[Exercise description]:
All lines holding the word "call" should be located in the records and copied.

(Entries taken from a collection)
<<<<

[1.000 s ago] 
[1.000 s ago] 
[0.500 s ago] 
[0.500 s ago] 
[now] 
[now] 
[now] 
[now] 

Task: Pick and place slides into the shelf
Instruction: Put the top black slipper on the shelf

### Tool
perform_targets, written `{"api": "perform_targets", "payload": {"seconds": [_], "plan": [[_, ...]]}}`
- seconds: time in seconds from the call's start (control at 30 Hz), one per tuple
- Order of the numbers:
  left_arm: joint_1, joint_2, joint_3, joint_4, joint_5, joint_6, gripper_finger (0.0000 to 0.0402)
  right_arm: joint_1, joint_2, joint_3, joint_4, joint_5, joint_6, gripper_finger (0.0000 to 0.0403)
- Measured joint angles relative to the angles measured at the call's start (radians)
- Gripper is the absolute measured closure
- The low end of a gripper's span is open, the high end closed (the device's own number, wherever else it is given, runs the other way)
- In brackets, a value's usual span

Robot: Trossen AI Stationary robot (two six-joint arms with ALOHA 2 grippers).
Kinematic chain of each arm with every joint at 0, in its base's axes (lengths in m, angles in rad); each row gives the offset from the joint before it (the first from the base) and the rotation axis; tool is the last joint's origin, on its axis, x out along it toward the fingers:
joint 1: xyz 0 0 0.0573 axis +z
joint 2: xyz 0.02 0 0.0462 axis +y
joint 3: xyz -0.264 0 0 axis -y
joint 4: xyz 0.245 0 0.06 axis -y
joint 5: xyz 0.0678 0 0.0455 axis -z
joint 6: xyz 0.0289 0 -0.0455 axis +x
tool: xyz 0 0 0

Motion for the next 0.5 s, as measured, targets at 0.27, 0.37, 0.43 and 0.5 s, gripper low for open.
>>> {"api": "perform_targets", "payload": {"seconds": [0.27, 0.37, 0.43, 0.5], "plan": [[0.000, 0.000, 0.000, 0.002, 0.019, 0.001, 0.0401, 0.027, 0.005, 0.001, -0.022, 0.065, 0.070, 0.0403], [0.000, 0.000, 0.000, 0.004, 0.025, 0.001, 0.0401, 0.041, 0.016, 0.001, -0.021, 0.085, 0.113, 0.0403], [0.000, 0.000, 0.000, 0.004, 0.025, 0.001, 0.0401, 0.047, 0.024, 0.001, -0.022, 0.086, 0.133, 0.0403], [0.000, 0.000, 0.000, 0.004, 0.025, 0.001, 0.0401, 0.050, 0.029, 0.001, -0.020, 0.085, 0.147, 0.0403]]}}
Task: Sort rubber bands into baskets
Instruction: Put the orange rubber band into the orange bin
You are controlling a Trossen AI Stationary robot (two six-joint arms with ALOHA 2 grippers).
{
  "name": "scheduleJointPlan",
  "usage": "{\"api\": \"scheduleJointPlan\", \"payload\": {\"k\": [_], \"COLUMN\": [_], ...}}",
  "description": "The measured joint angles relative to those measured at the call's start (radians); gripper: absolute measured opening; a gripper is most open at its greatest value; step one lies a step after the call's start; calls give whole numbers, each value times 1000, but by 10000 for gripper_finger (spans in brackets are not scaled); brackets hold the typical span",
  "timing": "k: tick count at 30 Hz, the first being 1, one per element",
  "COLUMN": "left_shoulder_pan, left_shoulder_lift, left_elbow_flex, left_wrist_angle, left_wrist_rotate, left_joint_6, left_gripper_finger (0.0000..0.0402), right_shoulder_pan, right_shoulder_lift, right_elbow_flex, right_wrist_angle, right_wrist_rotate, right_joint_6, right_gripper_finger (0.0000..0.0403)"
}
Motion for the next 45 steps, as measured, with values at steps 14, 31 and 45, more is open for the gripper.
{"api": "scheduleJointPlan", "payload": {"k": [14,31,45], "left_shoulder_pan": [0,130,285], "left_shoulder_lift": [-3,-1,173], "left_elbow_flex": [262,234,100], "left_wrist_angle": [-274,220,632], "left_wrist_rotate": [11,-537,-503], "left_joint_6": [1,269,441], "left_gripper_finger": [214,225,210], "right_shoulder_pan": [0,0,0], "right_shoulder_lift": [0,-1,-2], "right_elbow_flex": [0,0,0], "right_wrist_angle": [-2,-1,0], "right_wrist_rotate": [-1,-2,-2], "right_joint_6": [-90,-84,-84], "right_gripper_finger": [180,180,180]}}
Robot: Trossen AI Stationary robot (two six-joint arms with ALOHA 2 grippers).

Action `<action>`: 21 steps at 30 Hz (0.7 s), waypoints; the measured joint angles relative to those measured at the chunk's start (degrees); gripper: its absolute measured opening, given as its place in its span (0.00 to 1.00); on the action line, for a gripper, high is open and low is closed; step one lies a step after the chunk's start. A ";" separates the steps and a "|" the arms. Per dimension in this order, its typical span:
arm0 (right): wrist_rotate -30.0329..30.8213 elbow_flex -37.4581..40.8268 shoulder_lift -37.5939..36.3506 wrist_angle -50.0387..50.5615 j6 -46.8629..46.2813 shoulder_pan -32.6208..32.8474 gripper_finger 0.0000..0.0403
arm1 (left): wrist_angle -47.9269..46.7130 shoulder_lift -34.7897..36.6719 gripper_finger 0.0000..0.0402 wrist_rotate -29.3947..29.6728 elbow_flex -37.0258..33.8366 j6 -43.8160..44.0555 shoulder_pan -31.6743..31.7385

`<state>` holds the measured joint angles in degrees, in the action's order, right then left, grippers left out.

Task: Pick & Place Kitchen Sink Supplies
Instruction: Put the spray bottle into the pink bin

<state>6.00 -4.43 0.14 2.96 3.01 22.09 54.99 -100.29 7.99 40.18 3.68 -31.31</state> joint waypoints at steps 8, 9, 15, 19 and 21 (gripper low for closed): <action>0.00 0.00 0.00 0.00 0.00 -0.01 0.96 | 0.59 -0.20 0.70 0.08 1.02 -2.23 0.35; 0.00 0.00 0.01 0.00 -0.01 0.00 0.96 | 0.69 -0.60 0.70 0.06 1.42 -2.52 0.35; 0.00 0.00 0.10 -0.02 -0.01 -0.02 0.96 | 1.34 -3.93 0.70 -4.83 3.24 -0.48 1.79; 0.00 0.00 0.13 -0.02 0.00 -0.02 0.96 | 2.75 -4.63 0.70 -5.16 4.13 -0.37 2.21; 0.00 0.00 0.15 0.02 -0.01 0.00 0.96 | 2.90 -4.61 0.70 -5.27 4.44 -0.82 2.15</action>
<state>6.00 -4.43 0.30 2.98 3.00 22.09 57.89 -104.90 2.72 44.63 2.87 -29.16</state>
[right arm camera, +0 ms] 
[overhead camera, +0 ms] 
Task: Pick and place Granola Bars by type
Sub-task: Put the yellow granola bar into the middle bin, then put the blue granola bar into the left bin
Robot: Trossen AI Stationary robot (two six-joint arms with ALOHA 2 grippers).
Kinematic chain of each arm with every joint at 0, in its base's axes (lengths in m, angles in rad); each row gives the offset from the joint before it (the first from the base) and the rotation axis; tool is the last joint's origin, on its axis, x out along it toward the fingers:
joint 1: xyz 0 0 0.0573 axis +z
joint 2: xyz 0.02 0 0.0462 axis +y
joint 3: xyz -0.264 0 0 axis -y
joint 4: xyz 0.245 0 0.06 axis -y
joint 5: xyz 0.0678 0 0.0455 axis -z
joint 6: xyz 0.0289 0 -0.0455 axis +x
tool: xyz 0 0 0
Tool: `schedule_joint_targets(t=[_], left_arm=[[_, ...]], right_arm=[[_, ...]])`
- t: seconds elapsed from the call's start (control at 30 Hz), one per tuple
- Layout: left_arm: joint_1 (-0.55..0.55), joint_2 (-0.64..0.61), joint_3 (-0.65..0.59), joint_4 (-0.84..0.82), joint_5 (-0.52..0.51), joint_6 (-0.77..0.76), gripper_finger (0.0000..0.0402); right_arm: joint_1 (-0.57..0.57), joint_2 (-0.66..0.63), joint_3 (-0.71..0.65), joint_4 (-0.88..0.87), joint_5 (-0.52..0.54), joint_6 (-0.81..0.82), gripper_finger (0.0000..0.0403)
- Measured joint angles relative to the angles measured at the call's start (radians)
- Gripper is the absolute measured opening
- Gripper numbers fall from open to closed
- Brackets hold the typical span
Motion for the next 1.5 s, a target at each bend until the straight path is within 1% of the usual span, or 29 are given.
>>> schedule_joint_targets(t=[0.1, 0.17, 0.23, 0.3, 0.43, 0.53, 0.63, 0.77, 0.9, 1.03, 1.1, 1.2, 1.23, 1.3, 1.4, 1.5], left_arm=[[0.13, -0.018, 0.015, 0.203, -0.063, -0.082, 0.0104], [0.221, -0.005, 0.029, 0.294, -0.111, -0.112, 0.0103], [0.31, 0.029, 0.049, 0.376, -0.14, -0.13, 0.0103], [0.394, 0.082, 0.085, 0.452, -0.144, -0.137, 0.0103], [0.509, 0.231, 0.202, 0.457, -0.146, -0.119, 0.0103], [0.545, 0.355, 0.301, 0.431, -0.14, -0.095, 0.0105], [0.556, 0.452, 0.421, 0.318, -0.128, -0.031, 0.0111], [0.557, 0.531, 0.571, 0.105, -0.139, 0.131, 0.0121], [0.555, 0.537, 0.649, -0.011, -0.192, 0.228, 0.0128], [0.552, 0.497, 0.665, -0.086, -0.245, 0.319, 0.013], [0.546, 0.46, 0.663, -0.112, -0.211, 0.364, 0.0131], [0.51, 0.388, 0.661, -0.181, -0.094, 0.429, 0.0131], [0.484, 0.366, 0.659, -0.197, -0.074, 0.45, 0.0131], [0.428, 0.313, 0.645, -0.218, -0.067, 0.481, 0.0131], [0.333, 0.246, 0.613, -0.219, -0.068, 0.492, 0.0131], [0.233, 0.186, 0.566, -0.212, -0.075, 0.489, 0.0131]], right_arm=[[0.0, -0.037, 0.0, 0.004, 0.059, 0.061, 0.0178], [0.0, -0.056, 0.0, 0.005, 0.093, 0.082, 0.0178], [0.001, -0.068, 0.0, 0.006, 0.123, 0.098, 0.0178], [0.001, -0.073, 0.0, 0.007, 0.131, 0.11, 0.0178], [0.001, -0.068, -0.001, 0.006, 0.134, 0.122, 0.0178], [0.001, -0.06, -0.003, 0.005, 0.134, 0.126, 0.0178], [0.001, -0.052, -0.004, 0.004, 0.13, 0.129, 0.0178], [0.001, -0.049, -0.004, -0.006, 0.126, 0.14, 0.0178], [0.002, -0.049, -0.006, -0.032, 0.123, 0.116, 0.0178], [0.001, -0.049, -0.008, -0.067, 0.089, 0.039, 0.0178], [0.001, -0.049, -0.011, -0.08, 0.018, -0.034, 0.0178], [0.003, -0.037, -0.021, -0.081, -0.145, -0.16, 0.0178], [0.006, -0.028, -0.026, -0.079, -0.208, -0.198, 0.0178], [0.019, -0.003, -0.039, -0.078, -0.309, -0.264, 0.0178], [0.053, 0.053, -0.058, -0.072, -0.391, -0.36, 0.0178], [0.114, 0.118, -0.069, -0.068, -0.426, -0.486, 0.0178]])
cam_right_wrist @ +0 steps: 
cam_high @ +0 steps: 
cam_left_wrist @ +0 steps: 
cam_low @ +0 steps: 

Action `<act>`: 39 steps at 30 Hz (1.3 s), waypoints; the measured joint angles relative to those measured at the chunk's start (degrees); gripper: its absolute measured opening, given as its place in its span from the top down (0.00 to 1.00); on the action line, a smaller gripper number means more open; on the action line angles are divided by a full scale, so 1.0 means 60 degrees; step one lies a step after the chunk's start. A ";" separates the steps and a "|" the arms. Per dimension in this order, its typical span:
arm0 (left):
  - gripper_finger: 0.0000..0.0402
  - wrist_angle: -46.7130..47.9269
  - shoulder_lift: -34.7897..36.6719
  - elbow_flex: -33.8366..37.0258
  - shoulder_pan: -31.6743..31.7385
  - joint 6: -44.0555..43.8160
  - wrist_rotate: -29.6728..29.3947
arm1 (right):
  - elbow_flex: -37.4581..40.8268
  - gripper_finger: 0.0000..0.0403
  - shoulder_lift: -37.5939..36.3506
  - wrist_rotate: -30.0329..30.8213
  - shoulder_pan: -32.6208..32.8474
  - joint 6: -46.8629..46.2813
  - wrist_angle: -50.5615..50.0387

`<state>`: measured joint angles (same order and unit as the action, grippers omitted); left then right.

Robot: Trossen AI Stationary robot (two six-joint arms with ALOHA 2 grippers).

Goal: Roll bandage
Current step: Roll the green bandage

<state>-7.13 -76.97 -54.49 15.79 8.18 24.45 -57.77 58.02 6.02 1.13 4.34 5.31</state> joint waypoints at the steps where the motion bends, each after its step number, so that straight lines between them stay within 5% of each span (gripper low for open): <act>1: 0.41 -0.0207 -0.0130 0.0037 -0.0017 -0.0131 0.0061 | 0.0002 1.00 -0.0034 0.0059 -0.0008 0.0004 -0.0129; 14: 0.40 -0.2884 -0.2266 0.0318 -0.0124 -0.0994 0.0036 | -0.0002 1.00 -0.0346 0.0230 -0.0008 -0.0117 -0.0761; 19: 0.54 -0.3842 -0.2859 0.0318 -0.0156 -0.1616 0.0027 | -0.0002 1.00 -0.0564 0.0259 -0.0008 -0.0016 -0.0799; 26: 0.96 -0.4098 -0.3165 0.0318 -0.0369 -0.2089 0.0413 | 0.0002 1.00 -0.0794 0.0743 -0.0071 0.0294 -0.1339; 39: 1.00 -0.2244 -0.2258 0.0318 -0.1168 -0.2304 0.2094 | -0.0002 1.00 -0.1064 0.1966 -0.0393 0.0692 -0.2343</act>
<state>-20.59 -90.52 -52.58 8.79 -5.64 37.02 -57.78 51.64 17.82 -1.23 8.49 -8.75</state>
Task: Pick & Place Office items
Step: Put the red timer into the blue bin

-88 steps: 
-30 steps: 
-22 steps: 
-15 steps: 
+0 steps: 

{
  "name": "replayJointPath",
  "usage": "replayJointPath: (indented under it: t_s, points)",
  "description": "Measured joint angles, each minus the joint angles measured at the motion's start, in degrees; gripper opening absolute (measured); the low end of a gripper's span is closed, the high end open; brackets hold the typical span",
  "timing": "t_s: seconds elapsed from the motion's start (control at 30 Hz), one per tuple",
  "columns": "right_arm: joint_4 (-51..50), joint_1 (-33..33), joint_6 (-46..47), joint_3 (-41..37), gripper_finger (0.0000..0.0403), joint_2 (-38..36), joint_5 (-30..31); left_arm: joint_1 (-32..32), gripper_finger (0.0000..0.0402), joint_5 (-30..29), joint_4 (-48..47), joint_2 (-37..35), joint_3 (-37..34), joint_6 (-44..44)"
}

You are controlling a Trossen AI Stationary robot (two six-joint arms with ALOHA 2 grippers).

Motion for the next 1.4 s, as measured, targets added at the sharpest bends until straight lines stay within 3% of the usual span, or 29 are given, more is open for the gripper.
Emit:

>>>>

[Exercise response]:
- seconds: time in seconds from the call's start (control at 30 Hz), one per tuple
- Measured joint angles relative to the angles measured at the call's start (radians)
  "description": "The measured joint angles relative to those measured at the call's start (radians); gripper: absolute measured opening; a gripper is most open at its greatest value; step one lies a step after the call's start; calls give whole numbers, each value times 1000, but by 10000 for gripper_finger (spans in brackets are not scaled); brackets hold the typical span",
- t: seconds elapsed from the call's start (control at 30 Hz), one per tuple
- Measured joint angles relative to the angles measured at the call's start (radians)

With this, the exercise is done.